- Required work: Only the lines from the first line of the data through the line containing "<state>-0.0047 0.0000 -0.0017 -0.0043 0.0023" belong in the answer, transcribed exactly; pictures do not.

- Supplied data:
######

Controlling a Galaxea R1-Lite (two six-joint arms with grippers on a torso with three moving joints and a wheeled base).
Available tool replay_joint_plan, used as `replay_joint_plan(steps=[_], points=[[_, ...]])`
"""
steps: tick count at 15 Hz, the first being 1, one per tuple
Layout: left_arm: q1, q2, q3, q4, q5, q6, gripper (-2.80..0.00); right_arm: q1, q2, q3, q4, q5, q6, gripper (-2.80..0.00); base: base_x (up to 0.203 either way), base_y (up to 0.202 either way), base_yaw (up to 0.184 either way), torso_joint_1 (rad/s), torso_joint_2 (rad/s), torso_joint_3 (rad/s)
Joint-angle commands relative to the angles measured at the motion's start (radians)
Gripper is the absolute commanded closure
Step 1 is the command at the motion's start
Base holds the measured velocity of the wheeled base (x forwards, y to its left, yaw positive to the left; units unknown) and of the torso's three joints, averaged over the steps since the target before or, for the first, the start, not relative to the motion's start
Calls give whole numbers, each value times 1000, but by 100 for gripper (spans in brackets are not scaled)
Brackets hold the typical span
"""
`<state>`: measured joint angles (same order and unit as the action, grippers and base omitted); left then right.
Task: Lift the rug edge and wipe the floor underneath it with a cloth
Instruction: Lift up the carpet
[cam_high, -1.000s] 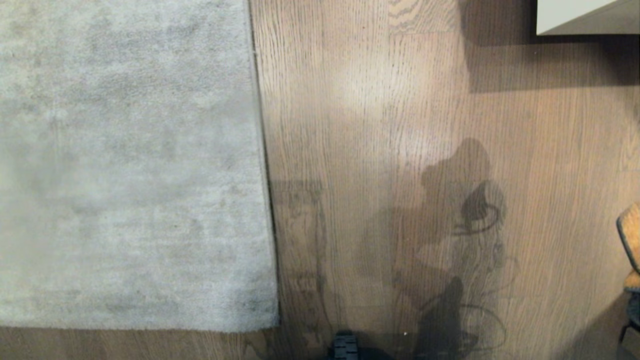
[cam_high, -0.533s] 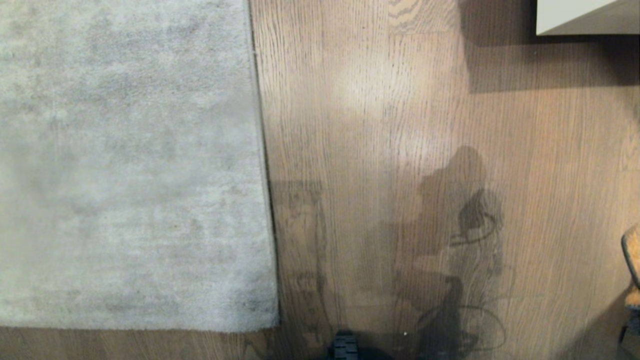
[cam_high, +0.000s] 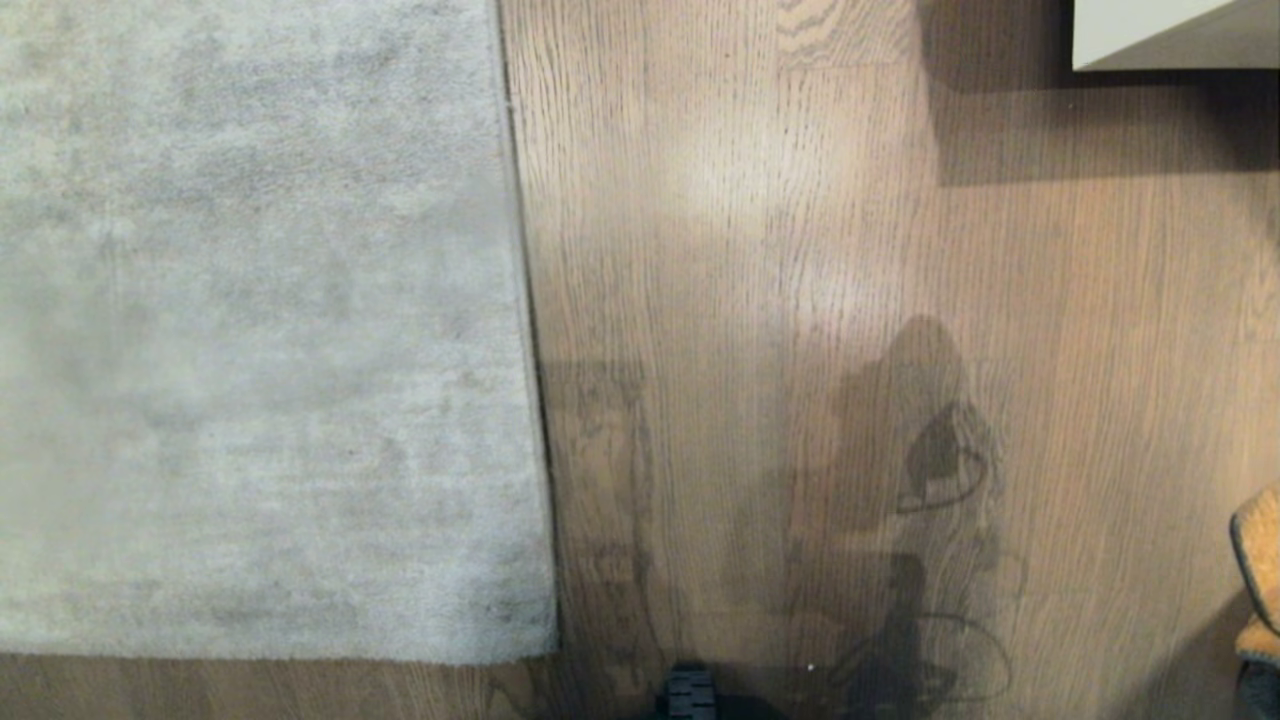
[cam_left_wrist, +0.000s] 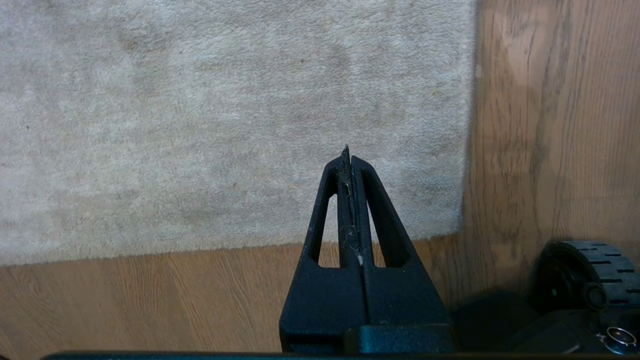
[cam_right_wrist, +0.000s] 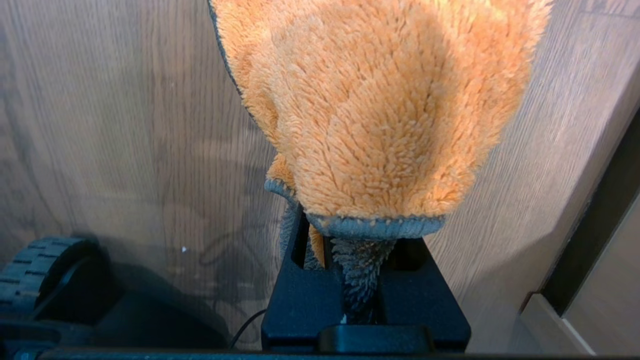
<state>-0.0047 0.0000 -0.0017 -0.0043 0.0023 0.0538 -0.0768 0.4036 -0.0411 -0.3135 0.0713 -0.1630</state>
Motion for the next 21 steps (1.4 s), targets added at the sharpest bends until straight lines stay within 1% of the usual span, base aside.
replay_joint_plan(steps=[1,3,4,6,7,8,12,13,15,16,21], points=[[0,0,0,0,1,0,0,2,-73,7,51,1,-1,0,0,0,0,0,0,0],[0,0,0,0,1,0,0,3,-127,1,125,1,-2,0,0,0,0,0,0,0],[0,0,0,0,1,0,0,16,-130,-2,132,1,-1,0,0,0,0,0,0,0],[0,0,0,0,1,0,0,85,-175,-1,158,-13,-1,0,0,0,0,0,0,0],[0,0,0,0,1,0,0,96,-201,-1,194,-40,-1,0,0,0,0,0,0,0],[0,0,0,0,1,0,0,97,-219,1,218,-65,0,0,0,0,0,0,0,0],[0,0,0,0,1,0,0,91,-282,29,236,-59,-1,0,0,0,0,0,0,0],[0,0,0,0,1,0,0,89,-326,32,266,-54,-1,0,0,0,0,0,0,0],[0,0,0,0,1,0,0,85,-403,17,391,-29,-1,0,0,0,0,0,0,0],[0,0,0,0,1,0,0,84,-404,12,399,-19,2,0,0,0,0,0,0,0],[0,0,0,0,1,0,0,84,-404,13,395,-22,23,0,0,0,0,0,0,0]])
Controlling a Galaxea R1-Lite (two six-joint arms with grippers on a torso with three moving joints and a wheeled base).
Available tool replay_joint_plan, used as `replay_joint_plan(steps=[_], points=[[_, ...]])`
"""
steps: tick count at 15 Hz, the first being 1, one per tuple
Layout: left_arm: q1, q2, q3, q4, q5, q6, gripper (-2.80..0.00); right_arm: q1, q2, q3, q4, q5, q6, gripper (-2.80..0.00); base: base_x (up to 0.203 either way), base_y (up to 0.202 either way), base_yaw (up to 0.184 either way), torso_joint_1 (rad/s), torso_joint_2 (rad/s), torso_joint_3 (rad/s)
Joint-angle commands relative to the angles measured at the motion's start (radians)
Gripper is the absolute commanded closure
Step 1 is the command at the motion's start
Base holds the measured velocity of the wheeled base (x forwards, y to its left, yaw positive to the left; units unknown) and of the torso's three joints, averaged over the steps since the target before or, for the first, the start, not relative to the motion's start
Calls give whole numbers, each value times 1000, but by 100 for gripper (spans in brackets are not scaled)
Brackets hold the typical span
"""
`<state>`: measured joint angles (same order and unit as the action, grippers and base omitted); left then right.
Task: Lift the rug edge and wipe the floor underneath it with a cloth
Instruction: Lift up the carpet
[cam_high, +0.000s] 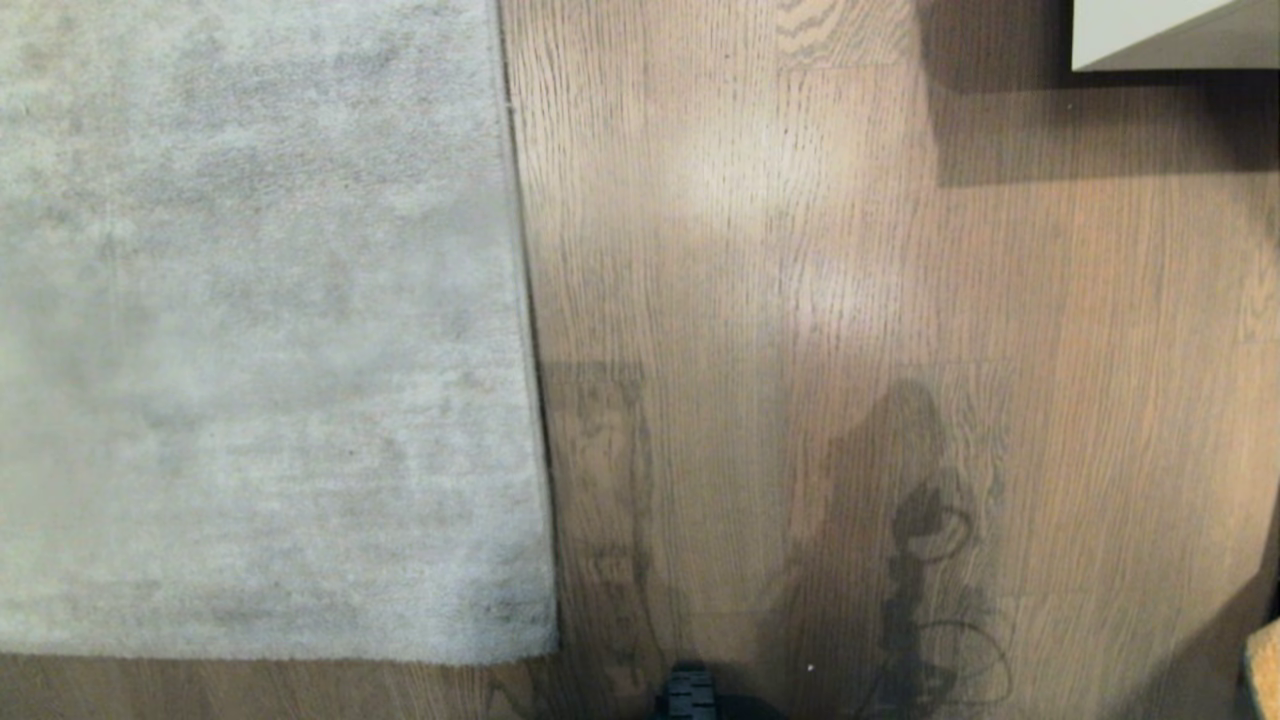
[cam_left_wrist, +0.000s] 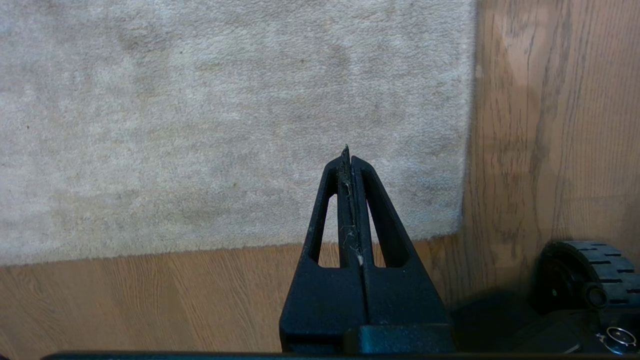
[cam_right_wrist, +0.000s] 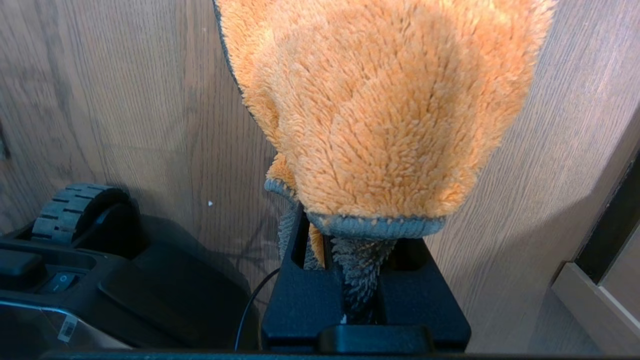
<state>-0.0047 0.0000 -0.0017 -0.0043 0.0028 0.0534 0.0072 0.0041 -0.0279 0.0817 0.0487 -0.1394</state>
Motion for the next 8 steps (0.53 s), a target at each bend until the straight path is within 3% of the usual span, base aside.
replay_joint_plan(steps=[1,8], points=[[0,0,0,0,0,0,0,0,-4,2,0,0,0,0,0,0,0,0,0,0],[0,0,0,0,0,0,0,0,-4,2,0,0,3,0,0,0,0,0,0,0]])
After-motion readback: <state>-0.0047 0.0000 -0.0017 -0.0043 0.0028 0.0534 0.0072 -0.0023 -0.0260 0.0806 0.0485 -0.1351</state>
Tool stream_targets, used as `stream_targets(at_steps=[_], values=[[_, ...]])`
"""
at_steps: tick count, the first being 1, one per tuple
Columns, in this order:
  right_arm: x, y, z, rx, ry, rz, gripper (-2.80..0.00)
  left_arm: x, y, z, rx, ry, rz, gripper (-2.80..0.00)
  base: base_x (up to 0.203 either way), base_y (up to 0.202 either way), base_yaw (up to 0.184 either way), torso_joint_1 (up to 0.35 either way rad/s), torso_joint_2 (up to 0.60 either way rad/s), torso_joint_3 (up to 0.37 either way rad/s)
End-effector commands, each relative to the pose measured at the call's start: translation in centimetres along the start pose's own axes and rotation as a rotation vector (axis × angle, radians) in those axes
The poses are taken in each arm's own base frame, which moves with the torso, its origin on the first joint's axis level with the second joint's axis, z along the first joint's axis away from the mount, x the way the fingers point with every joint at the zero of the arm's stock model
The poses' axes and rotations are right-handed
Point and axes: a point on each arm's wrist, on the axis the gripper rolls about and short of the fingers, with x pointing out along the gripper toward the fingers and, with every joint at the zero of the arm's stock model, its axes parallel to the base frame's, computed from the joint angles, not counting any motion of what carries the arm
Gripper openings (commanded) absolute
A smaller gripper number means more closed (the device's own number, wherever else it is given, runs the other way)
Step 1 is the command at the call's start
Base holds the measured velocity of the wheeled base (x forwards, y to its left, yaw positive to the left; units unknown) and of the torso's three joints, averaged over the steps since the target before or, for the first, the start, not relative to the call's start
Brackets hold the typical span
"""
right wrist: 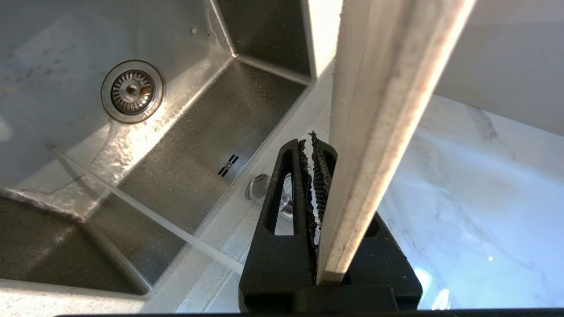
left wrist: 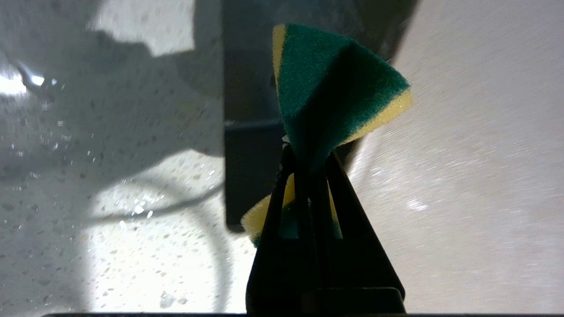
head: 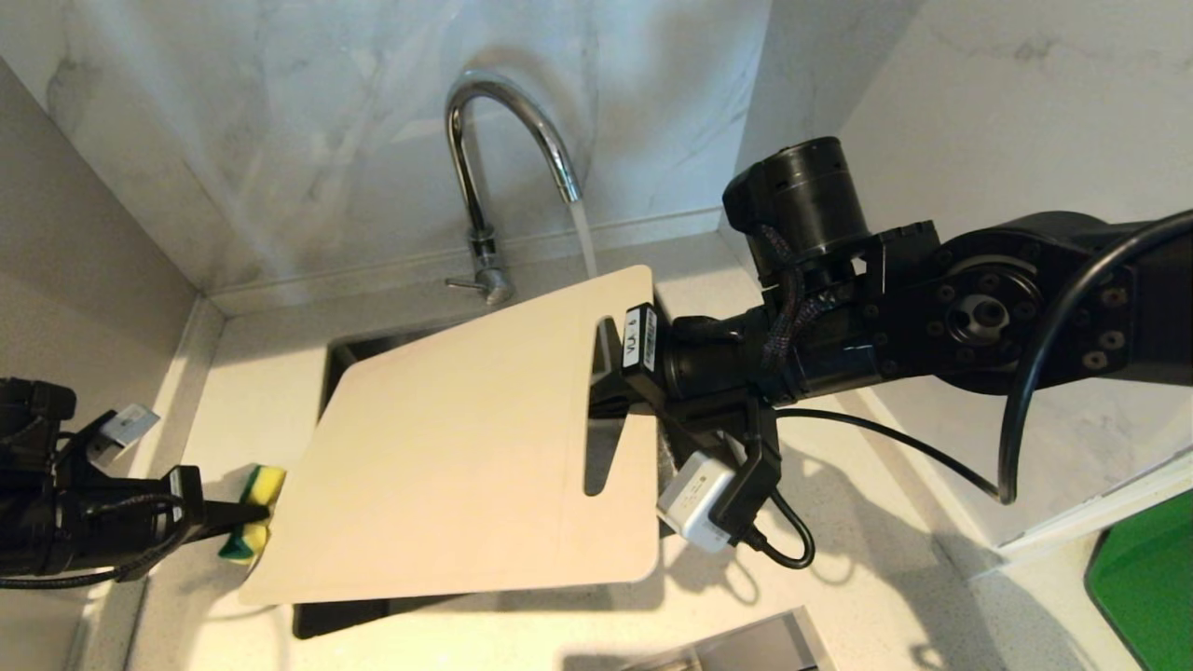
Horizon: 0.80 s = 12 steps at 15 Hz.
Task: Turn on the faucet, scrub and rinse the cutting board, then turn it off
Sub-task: Scrub the cutting board underwater
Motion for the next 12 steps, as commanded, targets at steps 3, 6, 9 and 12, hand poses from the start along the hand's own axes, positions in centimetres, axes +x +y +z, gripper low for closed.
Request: stream_targets(at_steps=[3, 6, 9, 12], values=[[0.2, 0.2, 0.1, -0.009, -0.009, 0.005, -2.80, -3.2, -3.5, 3.7, 0.001, -0.126, -0.073, -2.80, 0.000, 0.000, 0.000, 0.000, 0.00, 0.000], [0.3, 0.3, 0.1, -0.006, -0.012, 0.008, -2.80, -6.1, -6.5, 6.3, -0.010, -0.185, -0.123, -2.80, 0.000, 0.000, 0.000, 0.000, 0.00, 0.000], [0.3, 0.4, 0.2, -0.005, -0.015, 0.009, -2.80, -7.7, -9.9, 5.8, -0.035, -0.114, -0.211, -2.80, 0.000, 0.000, 0.000, 0.000, 0.00, 0.000], [0.5, 0.4, 0.0, -0.006, -0.013, 0.007, -2.80, -8.2, -14.4, 2.2, 0.017, 0.034, -0.344, -2.80, 0.000, 0.000, 0.000, 0.000, 0.00, 0.000]])
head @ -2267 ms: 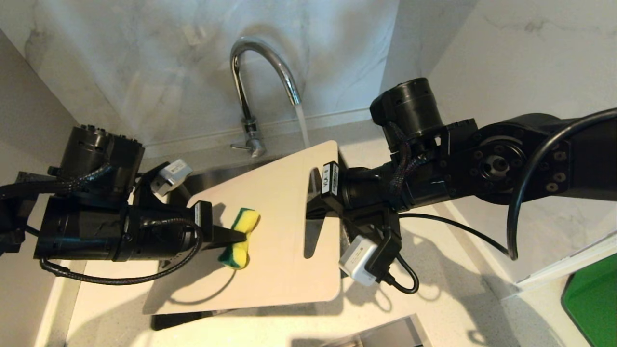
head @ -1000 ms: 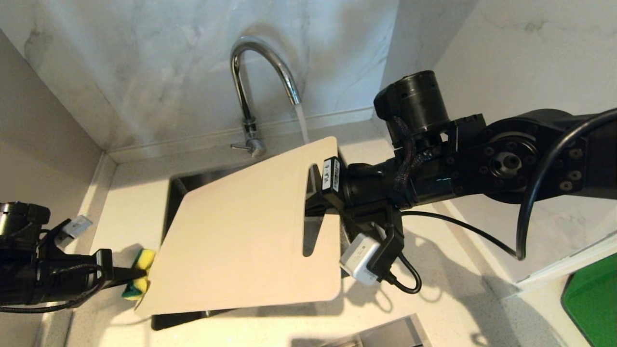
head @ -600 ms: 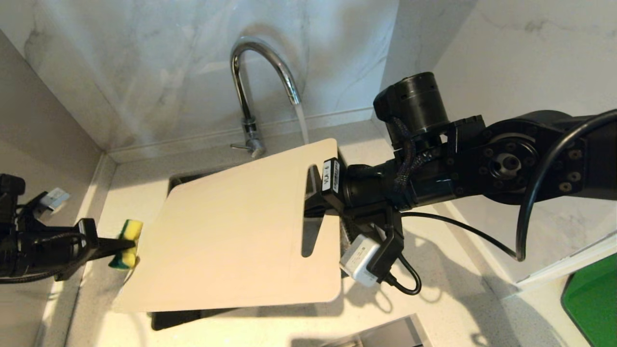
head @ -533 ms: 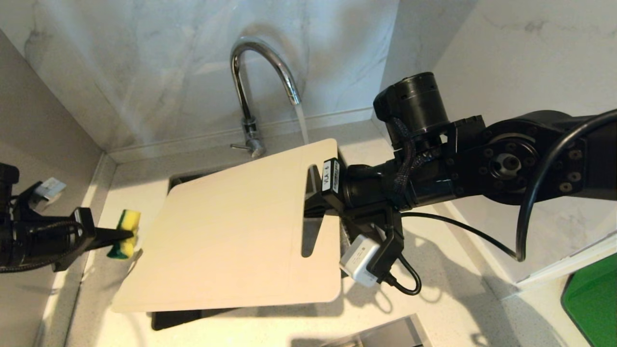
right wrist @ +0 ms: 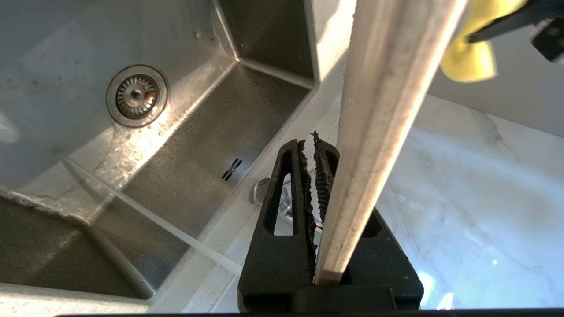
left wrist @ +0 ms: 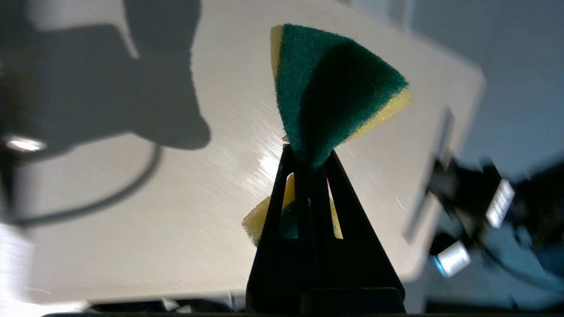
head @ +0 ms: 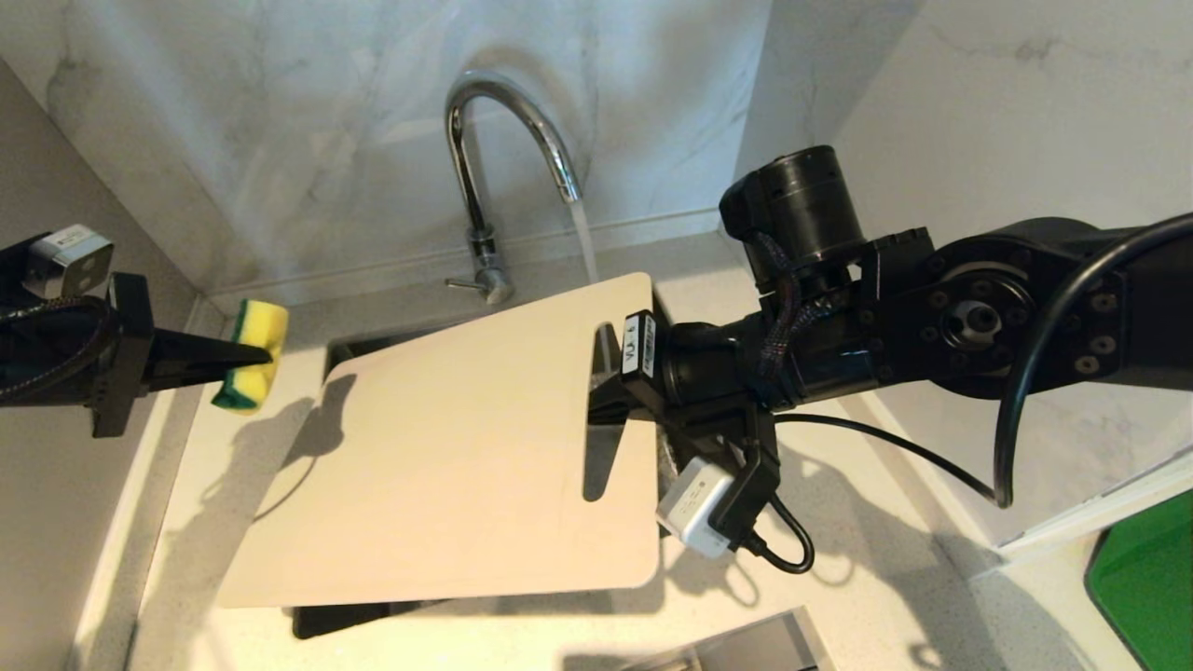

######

- Result:
Controlling a Galaxea R1-Lite (two six-joint arms with grippers on a torso with three moving joints and a wheeled base).
Available tool replay_joint_plan, used as `replay_joint_plan(steps=[_], points=[[_, ...]])`
"""
steps: tick count at 15 Hz, the first being 1, one per tuple
Layout: left_arm: q1, q2, q3, q4, q5, q6, gripper (-2.80..0.00); right_arm: q1, q2, q3, q4, q5, q6, gripper (-2.80..0.00); base: base_x (up to 0.203 either way), base_y (up to 0.202 either way), base_yaw (up to 0.184 either way), torso_joint_1 (rad/s), torso_joint_2 (rad/s), torso_joint_3 (rad/s)
Joint-angle commands relative to the angles measured at the motion's start (radians)
Gripper is the absolute commanded closure
Step 1 is the command at the motion's start
Base holds the measured velocity of the wheeled base (x forwards, y to its left, yaw positive to the left; units unknown) and of the torso's three joints, averaged over the steps since the target before or, for the first, the start, not relative to the motion's start
Calls give whole numbers, each value times 1000, but by 100 for gripper (spans in brackets are not scaled)
Brackets hold the typical span
"""
`<state>`: measured joint angles (same order and unit as the action, grippers and base omitted); left then right.
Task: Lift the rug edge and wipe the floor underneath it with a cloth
Instruction: Lift up the carpet
[cam_high, -1.000s] 
[cam_high, -0.533s] 
[cam_high, +0.000s] 
[cam_left_wrist, +0.000s] 
[cam_right_wrist, +0.000s] 
<state>-0.0047 0.0000 -0.0017 -0.0043 0.0023 0.0538 -0.0768 0.4036 -0.0411 -0.3135 0.0713 -0.1630</state>

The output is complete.